In the beginning, there was reluctance. Sometime last summer it seemed that everyone was reading Julie & Julia. You couldn’t walk through the most pathetic grocery store in town without seeing its cover beckoning from the racks. The book was everywhere, there was talk of a movie. I was staying out of it. Why? Well, because I have a snooty disregard for the bestseller. If “the American public” was eating this book up with a spoon, well then I was full.
Of course eventually the inevitable happened. I heard enough glowing reports from people I actually knew that when a copy turned up at my favorite used book store, I made the purchase. Unfortunately I was so late to the party that it was the movie paperback edition, but I enjoyed the story. The project, the obsessiveness, the poor housekeeping. I was in. Julie felt familiar to me. I could relate to her and I was inspired by her success. In fact, I even saw the movie. Not in the theaters, but shortly after it went to DVD. My wife fell asleep before Meryl Streep even appeared on the screen, but I made it through the whole thing and was quite glad I did.

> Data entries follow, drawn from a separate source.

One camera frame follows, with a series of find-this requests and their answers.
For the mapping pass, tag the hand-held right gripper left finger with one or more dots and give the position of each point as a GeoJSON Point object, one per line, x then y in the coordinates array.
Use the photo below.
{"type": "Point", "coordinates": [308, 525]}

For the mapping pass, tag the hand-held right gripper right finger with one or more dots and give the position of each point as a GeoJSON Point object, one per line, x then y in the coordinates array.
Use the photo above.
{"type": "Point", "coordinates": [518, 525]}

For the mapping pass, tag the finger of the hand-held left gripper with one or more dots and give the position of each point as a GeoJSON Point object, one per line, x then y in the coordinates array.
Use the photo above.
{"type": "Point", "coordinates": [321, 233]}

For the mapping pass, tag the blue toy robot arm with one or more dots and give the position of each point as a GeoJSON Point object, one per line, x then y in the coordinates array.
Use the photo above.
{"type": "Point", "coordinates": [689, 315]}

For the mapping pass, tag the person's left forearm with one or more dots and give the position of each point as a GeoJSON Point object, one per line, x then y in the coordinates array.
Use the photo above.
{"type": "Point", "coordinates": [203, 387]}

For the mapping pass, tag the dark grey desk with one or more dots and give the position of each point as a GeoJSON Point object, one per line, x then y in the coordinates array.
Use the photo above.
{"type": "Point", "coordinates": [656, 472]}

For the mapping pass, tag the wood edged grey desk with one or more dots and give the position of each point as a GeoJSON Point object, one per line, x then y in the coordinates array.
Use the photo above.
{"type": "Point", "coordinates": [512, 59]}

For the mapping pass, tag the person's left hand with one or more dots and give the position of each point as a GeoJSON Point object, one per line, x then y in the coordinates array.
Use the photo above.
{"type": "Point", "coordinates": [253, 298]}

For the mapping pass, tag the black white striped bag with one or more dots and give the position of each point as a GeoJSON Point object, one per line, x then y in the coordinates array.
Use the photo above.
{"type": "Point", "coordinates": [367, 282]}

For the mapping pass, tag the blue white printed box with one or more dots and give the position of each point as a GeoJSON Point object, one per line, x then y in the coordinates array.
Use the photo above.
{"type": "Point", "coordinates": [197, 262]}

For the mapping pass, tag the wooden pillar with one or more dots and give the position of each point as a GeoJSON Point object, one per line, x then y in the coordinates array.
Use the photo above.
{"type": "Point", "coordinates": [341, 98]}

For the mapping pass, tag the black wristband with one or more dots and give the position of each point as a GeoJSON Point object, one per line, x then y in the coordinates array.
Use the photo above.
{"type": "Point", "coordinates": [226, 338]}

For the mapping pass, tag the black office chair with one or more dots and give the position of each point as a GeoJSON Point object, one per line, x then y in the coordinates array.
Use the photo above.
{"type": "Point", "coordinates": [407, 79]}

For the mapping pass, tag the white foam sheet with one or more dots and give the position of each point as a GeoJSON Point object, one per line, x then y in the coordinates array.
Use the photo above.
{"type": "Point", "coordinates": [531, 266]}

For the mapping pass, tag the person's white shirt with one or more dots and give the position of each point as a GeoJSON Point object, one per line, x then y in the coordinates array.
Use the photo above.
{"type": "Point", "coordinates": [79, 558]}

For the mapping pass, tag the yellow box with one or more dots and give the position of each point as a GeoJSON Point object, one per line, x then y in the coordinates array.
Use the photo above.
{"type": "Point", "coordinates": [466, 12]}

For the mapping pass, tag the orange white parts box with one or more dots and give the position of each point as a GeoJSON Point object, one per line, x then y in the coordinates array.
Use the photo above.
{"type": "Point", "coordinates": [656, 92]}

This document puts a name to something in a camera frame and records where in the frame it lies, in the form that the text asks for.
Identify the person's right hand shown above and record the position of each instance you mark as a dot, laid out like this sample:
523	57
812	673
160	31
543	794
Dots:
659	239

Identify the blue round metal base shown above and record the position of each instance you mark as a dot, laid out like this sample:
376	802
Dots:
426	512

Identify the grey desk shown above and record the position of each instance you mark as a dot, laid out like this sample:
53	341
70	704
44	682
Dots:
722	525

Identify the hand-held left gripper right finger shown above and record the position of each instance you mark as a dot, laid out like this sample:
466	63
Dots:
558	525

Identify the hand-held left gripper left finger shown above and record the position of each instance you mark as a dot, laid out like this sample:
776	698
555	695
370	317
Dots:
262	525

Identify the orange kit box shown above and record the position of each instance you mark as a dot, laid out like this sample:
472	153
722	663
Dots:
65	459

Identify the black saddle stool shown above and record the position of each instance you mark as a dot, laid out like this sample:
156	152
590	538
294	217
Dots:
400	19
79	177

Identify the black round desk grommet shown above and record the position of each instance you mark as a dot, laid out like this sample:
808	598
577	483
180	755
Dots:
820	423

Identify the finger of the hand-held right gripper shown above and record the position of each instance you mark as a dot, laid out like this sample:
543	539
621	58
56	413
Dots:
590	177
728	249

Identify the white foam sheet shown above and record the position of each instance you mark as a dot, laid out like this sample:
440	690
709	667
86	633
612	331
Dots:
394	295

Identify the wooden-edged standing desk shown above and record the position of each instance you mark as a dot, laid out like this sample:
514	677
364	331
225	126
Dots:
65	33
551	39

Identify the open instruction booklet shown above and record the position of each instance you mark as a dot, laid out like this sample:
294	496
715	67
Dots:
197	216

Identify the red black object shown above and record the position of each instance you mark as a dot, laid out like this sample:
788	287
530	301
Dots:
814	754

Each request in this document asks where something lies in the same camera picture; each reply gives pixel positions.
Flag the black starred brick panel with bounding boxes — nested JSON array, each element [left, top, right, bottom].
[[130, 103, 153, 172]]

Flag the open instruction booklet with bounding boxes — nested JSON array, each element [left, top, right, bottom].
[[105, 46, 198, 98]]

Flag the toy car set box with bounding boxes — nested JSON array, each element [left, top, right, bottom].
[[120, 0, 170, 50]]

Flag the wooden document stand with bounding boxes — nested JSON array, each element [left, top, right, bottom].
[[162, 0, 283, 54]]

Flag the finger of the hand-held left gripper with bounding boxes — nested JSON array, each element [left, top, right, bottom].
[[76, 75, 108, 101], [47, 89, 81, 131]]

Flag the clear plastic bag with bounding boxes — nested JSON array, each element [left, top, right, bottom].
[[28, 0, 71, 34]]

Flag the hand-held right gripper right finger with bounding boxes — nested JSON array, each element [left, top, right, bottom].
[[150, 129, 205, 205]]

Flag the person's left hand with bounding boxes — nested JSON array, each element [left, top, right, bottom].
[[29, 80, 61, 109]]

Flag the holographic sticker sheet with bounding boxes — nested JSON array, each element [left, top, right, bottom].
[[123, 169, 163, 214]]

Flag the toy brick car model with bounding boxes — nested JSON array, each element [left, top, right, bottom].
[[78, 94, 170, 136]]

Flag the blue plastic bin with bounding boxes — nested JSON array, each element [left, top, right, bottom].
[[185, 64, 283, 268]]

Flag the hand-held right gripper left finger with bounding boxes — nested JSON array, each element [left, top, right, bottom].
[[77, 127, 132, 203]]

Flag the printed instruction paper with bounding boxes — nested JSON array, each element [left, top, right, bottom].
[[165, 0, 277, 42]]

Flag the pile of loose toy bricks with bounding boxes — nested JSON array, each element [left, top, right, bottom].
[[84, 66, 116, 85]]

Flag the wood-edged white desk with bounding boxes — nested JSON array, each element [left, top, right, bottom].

And then there was Cleaving. Long before my name came up on the library wait list, the buzz began and the buzz was bad. All of the news seemed to suggest that Julie Powell had run off the rails. Gone a tad too far. Of course, by this time I was in and when I’m in, I’m hard to shake. So, I put my name on the list and waited patiently.
Last week, my name came up. I wish it hadn’t. Reading this book felt like stumbling on the drunken diary of a friend and making the decision to settle in and read the whole thing. A decision you would be sure to later regret. It is not so much the startling lack of restraint in this book that makes it so alarming, but rather the fact that all of this over-sharing leads to neither insight nor resolution. At the end, I am left with a deeper understanding only of butchering technique, a topic I never really wanted to understand.
In spite of the bad reviews, I held out hope for the story because I have my own struggles with knowing exactly where the line of appropriateness actually lies and I’m pretty brave in the face of TMI. Relationships are hard and bad things happen, it’s true. It’s also true that sharing the story can be redemptive. But sometimes, it’s just sharing for the sake of it. And that is the purview of a good friend, not the reading public.